- [What to produce]: Exact copies of all the lines below are required, with the pictures omitted.

- [Available records]:
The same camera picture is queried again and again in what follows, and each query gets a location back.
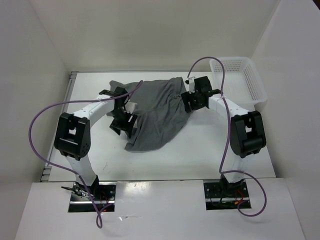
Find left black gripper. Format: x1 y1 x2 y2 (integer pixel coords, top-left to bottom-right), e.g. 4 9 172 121
109 107 138 138

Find grey shorts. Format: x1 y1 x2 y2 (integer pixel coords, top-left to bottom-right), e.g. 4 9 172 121
125 77 191 152

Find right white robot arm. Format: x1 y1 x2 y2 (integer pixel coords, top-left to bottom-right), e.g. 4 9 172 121
181 76 266 197

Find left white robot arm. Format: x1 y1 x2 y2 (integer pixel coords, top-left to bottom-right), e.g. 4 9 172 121
54 86 138 200

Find white plastic basket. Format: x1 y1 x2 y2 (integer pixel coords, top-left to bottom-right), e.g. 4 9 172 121
209 56 268 108

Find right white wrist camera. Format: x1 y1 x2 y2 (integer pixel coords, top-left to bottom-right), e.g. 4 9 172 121
184 76 196 93

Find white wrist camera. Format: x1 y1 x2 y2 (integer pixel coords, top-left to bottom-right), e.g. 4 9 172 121
184 76 196 93
123 101 138 115

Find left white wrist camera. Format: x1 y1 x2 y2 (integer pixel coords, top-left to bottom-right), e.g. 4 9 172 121
123 101 138 115

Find aluminium table edge rail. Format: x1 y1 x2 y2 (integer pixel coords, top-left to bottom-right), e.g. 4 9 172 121
39 71 79 182

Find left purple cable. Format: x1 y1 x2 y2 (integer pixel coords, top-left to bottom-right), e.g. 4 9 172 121
28 79 144 229

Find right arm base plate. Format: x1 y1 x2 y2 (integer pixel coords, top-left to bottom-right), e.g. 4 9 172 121
203 178 252 211

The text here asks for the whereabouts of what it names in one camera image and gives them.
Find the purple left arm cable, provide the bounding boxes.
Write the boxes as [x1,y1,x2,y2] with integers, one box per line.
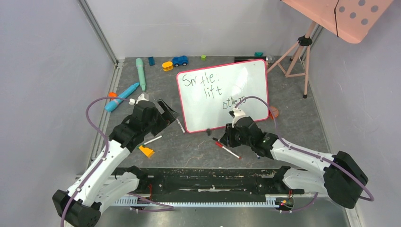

- [Answer to the exercise]:
The same camera picture is queried again and again in what follows, and each query gets a location back.
Find left black gripper. Format: x1 y1 x2 y2 (integer pixel coords, top-left to bottom-right), e.g. 4 9 172 121
109 107 138 138

Find grey shorts. Format: x1 y1 x2 y2 (integer pixel coords, top-left to bottom-right), e.g. 4 9 172 121
125 77 191 152

Find right white robot arm. Format: x1 y1 x2 y2 (integer pixel coords, top-left to bottom-right), e.g. 4 9 172 121
181 76 266 197

Find left white robot arm. Format: x1 y1 x2 y2 (integer pixel coords, top-left to bottom-right), e.g. 4 9 172 121
54 86 138 200

Find white plastic basket. Format: x1 y1 x2 y2 (integer pixel coords, top-left to bottom-right), e.g. 4 9 172 121
209 56 268 108

Find right white wrist camera. Format: x1 y1 x2 y2 (integer pixel coords, top-left to bottom-right), e.g. 4 9 172 121
184 76 196 93

Find white wrist camera. Format: x1 y1 x2 y2 (integer pixel coords, top-left to bottom-right), e.g. 4 9 172 121
184 76 196 93
123 101 138 115

Find left white wrist camera. Format: x1 y1 x2 y2 (integer pixel coords, top-left to bottom-right), e.g. 4 9 172 121
123 101 138 115

Find aluminium table edge rail. Format: x1 y1 x2 y2 (integer pixel coords, top-left to bottom-right), e.g. 4 9 172 121
39 71 79 182

Find left purple cable. Format: x1 y1 x2 y2 (integer pixel coords, top-left to bottom-right), e.g. 4 9 172 121
28 79 144 229

Find right arm base plate. Format: x1 y1 x2 y2 (integer pixel coords, top-left to bottom-right), e.g. 4 9 172 121
203 178 252 211

The text here asks for the whereabouts of what it names in one camera image and gives them.
Find the purple left arm cable, provide the bounding boxes.
Write the boxes as [x1,y1,x2,y2] with integers, one box per line.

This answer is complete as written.